Cameras reveal penguins' efficient hunting techniques
Intimate details of Adelie penguin feeding behaviour have been filmed by Japanese scientists.
Using video cameras and accelerometers attached to free-swimming penguins, researchers have gained a unique insight into the birds' hunting techniques.
Adelie penguins adopted different strategies depending on whether they were hunting fish or krill.
The findings are published in the journal PNAS.
Lead scientist Dr Yuuki Watanabe from the National Institute of Polar Research in Tokyo, Japan, told BBC Nature: "Foraging is the most basic activity of animals, but details of foraging behaviour are poorly known, especially in marine animals."
Although previous studies had examined Adelie penguin's (Pygoscelis adeliae) foraging style using video apparatus or sensor technology, results were limited.
"Previously some researchers attached video cameras to marine animals to observe their foraging behaviour, but this was just a few hours."
"In other studies, researchers attached various sensors to marine animals to record indirect signals of prey capture. This method lasted for long periods, but has never been validated in the field," said Dr Watanabe.
To overcome these difficulties, the Japanese scientists decided to use a combination of video footage and indirect signals.
Indirect signals include acceleration of the head, temperature changes in the digestive tract or beak opening movements, all of which indicate that feeding may have occurred.
Modern technologies mean that accelerometers are small enough for the scientists to attach two accelerators to each penguin - one on the head and another on the back.
"We recorded both movies and indirect signals, successfully validating the indirect signals using video footage," explained Dr Watanabe.
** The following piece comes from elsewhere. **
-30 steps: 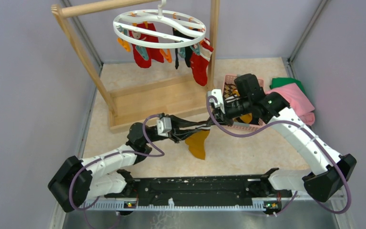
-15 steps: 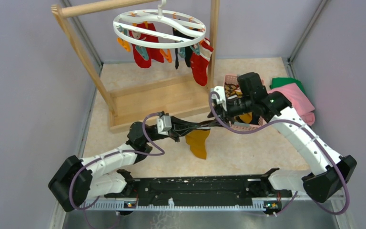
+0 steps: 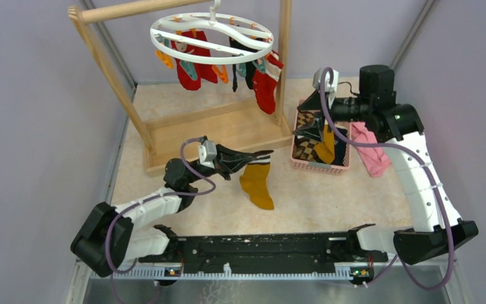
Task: Clip the socks to the hanger
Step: Adjust the sock.
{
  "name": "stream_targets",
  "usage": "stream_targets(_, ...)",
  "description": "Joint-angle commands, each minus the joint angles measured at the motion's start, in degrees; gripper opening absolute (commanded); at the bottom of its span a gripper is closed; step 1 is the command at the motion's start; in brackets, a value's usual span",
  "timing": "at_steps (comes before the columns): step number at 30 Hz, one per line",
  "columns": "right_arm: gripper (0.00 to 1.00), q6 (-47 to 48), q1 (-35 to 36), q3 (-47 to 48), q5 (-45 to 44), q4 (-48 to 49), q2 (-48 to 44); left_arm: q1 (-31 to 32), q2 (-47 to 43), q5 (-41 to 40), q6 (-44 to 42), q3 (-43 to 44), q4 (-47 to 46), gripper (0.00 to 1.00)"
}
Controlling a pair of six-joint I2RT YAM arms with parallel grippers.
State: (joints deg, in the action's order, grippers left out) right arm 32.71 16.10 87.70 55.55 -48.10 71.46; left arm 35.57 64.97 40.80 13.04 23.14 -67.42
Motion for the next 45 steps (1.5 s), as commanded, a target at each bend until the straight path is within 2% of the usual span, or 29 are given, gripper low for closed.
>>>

"We assumed that penguins move their heads relative to their body when they capture prey; this was confirmed by the footage."
Using these methods the team was able to ascertain when and how the penguins were feeding.Fast food
With the results of the combined technologies, scientists were able to draw further conclusions about the Adelie penguins' feeding strategy.
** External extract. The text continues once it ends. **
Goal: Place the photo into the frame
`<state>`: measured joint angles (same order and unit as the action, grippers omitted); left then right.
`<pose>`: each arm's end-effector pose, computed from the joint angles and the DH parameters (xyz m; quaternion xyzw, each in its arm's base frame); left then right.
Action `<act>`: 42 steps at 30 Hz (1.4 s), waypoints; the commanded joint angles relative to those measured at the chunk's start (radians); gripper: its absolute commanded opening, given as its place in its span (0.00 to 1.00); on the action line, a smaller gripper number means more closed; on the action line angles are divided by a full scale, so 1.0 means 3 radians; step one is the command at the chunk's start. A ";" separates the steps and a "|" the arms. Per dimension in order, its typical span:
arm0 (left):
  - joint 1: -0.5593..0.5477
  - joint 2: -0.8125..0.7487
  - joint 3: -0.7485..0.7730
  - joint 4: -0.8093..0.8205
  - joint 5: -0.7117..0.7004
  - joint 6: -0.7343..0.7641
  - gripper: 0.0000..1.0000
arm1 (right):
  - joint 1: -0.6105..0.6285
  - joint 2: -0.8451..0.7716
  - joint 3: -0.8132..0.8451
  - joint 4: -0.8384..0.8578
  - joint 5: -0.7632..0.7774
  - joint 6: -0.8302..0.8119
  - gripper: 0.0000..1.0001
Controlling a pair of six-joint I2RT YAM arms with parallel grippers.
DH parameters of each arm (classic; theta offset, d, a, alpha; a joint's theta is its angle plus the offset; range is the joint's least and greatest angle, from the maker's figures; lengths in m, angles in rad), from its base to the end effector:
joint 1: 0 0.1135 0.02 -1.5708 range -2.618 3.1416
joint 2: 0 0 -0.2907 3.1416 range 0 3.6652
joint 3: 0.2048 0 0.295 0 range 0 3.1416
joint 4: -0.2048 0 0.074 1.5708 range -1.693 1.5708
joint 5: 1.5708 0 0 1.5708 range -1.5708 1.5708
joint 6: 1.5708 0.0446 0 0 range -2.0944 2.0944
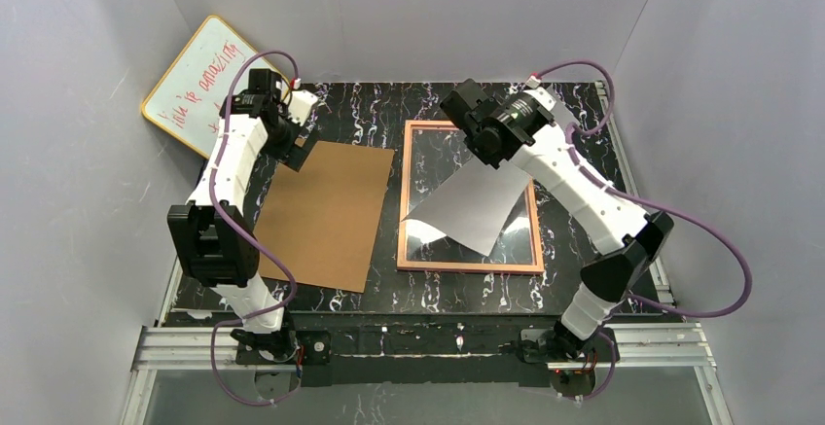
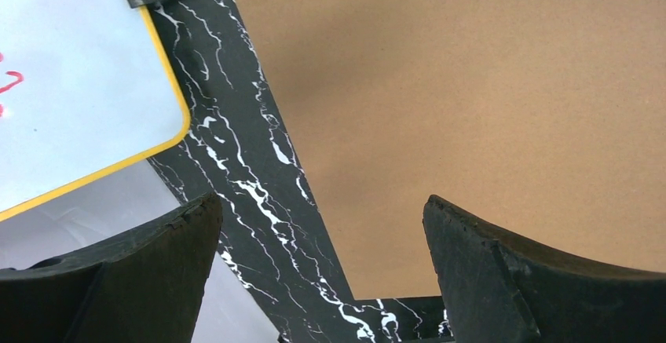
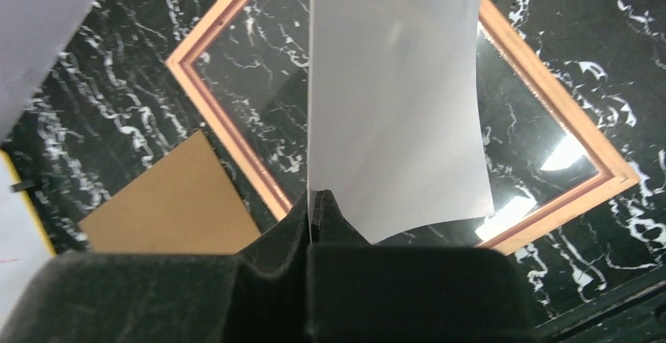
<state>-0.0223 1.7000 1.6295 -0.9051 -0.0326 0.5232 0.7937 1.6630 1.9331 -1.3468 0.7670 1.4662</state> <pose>0.4162 -0.0078 0.3431 0.2529 0.9219 0.0878 0.2802 0.2741 0.2346 0.4444 0.3831 0.8187 0.0503 0.4249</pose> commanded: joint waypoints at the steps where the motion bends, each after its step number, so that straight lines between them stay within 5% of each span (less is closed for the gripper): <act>1: -0.0002 -0.0158 -0.0087 -0.0075 0.0055 0.0024 0.98 | -0.0076 0.0273 0.0001 -0.0077 0.0036 -0.0316 0.01; 11: -0.0002 -0.0127 -0.0126 -0.0014 0.0012 0.0032 0.98 | -0.0079 0.0921 0.0286 0.0720 -0.0348 -0.1598 0.01; 18: -0.0001 -0.0082 -0.0142 0.0015 -0.0019 0.0040 0.98 | -0.0079 0.1420 0.0521 0.0716 -0.0475 -0.1840 0.01; 42: -0.0002 -0.0095 -0.0226 0.0069 -0.0080 0.0101 0.98 | -0.0138 0.1746 0.0566 0.0243 -0.0298 -0.1120 0.01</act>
<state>-0.0238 1.7000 1.5768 -0.8684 -0.0494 0.5426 0.7628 2.1727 2.0743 -1.2240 0.6487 1.0756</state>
The penguins' foraging area is largely covered by marine ice and their primary food sources include two species of krill and Pagothenia borchgrevinki - a fish whose blood contains antifreeze proteins.
The Antarctic krill (Euphausia superba) is a shrimp-like crustacean that grows to approximately 6cm long. Antarctic coastal krill (E. crystallorophias) lives farther south than any other species of krill.
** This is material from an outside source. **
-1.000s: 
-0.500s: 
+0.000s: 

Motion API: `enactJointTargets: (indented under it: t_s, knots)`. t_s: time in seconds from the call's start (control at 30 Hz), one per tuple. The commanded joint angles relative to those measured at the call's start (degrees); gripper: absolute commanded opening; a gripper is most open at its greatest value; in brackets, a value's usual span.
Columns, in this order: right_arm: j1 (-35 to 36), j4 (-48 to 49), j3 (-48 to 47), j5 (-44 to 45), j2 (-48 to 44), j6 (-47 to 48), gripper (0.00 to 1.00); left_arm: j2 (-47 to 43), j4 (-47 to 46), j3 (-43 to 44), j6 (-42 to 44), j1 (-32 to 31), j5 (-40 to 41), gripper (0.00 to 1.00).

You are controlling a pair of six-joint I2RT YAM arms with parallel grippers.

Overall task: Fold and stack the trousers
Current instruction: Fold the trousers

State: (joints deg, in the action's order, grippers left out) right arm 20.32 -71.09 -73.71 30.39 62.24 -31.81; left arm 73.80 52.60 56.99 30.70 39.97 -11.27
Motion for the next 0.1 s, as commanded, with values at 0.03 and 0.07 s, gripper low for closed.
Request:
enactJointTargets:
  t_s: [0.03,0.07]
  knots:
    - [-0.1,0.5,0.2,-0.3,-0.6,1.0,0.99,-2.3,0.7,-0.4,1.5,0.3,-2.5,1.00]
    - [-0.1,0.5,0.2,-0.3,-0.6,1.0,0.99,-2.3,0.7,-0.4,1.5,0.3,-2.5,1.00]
Krill is an important part of the Antarctic ecosystem, with around half of its biomass being consumed annually by marine predators such as penguins, squid, whales and fish.
When capturing krill, the penguins swam upward then changed direction at the point of predation, making darting movements with their head.
The team discovered that Adelie penguins can catch krill at a rate of up to two krill per second, despite krill displaying escape behaviours.
Furthermore the researchers found that the camouflage defence of the fish P. borchgrevinki didn't work with foraging Adelie penguins.
The penguins were regularly able to capture the fish from below - the direction from which the fish is camouflaged against the backdrop of marine ice.
Dr Watanabe said: "I was surprised by how the penguins repeatedly captured P. borchgrevinki underneath the sea ice. This fish is known to be well camouflaged."
The technology used to support the findings has a wider application for further study. Dr Watanabe commented, "Our method can be applied to many marine animals to understand the spatial and temporal variability of foraging behaviour."